私は気づいて母の元を離れ、夫と3人でやっていくんだと決意して、飛行機で12時間離れた場所に引っ越したけど、夫の心は戻ってきてくれなかった。
婿が精神病であることは重々承知の上で、産後の私に一番余裕がなくて誰よりも人の助けが必要な時に、急に意地悪ババアを発動し、見事に娘の家庭をぶっ壊して、私に母以外に守ってくれる人、愛してくれる人のいない世界にした。
自分以外に娘を愛する人、守れる人がいることは許せない。
この子には私以外に頼れる人がいてはいけない。
いつまでも一番に「お母さん、お母さん」って来てくれないとダメだ。
そんな身勝手で生物の掟に反する思いのために、私にシングルマザーの苦しみを、孫にパパのいない寂しさを嬉々として与えた母。
私の出産産後の思い出には、大きな痛みが伴っている。
可愛い赤ちゃんの娘を思い出すたび、同時に夫と母の争いが浮かんでくる。
それから夫が死んで、義母も死んだ。
妹には絶縁された。
母の望む通り、私には母とその横にいる父しか、子どものことで頼れる人がいなくなった。それこそが、母の望みだった。
母が何より恐れていたのは何か手助けが必要な時に、私が母以外の誰かを先に頼ることだ。
娘はパパに肩車をしてもらうことができなかった。
運動神経抜群だったパパは、今運動大好きになった娘と一緒にスポーツを楽しめただろうな。
赤ちゃんの時に「おしゃべり始めたらもっと可愛いよ」と言っていた義母は、孫が喋る言葉を聞くことができなかった。
義父にも、もう6年も会っていない。
それなのに、父と変わらず元気に老後を過ごし、孫と会っている母。
私が散々訴えてきたことは、何もなかったように否定したり無視したりしてやり過ごしてきた母。

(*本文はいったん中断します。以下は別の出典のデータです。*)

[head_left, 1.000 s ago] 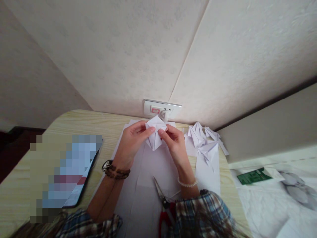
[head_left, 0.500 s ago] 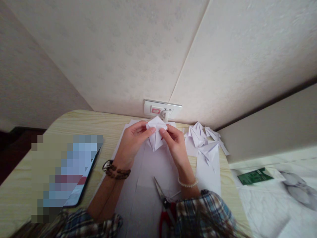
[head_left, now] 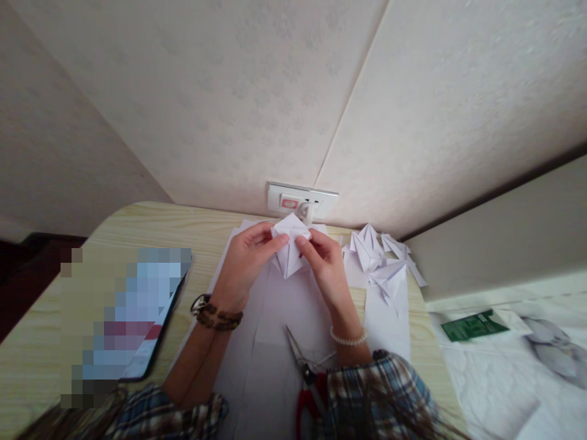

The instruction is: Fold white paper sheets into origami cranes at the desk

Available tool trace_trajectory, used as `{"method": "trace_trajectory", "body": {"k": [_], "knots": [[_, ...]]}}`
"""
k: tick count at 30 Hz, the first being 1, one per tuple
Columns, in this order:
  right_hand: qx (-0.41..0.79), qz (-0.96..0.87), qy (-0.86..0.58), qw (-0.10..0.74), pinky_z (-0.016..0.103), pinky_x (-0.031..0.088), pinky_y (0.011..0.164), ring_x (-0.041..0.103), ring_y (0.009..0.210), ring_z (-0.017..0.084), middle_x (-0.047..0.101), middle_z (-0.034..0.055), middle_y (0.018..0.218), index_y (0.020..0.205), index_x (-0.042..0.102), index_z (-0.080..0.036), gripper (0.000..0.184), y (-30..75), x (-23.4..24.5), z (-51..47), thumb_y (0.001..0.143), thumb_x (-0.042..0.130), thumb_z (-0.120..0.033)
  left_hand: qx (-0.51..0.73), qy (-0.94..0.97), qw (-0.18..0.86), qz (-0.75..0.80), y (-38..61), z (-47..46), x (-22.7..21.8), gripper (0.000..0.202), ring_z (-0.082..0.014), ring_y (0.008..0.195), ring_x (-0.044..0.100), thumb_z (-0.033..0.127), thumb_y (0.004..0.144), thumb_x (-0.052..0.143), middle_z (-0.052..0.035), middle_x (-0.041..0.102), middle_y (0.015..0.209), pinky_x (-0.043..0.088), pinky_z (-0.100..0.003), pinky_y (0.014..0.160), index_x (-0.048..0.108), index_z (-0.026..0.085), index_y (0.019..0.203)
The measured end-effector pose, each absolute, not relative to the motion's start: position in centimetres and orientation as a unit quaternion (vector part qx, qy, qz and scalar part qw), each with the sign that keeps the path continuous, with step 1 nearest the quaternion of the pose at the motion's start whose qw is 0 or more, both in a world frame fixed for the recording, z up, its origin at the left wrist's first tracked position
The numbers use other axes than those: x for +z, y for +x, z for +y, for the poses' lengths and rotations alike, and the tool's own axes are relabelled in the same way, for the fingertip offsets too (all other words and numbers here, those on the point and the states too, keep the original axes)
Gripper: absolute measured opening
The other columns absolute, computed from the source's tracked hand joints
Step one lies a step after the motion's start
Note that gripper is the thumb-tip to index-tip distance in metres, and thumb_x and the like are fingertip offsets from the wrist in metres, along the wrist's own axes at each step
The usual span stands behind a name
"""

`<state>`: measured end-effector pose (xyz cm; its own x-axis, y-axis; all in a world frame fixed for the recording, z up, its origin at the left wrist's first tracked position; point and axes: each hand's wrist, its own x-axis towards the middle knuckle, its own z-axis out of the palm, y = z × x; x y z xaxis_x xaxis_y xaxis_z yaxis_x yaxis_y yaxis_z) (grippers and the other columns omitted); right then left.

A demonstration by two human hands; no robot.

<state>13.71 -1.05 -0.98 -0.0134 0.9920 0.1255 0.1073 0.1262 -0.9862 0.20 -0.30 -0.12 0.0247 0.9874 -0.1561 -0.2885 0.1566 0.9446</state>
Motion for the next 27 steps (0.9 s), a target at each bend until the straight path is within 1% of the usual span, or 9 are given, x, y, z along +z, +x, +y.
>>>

姉妹が絶縁したというのに、仲直りするように何かすることは一切ない。
義理実家からの連絡は、すぐに私に伝えず時間が経ってから伝えてくる。
夫が意識不明だった2ヶ月間、義理家族から実家に連絡があったのに、それを私に伝えなかった。夫が死んだことも、半年も経ってから私に知らせた。
私は許せない。
成人している娘に、夫だった人との別れさえもさせなかった母を。
大事なことは全部私に隠して、自分に都合のいいように仕向ける母を。
6年間、必死にこれらの悲しみ憎しみを消化しようと、乗り越えようと1人で努力してきた。悲しみは時間と共に癒えたような気がする。
だけど母に対する憎しみは、全く消えない。減らない。
本人に全部背負わせるまでは、この思いは消えないと思う。
背負わせたい。私が産後の一番大変な時に母に背負わされたこの苦しみを、母が人助けが必要になったその時に、一気に全部背負わせる。
それは母が弱った時、母に味方がいない時に決行する。
それまでは、ただただ娘のために、普通の家族としてやり過ごすつもりだ。
まだ幼い娘には「大好きばあば」でいてもらいたい。
母のためじゃない。家族の少ない娘の心を守るため。
私の心に燃えているこの憎しみは、母本人にだけ渡すつもりだ。
他の人は、巻き込まない。本人にお返しして初めて、やっと消すことができる。
新年早々の決意です。
(画像はドラマ「とんび」より。昭和生まれの私は昭和の家族の様子を見ると胸に響きます。3人家族の光景を見るだけで涙が溢れ出ます。)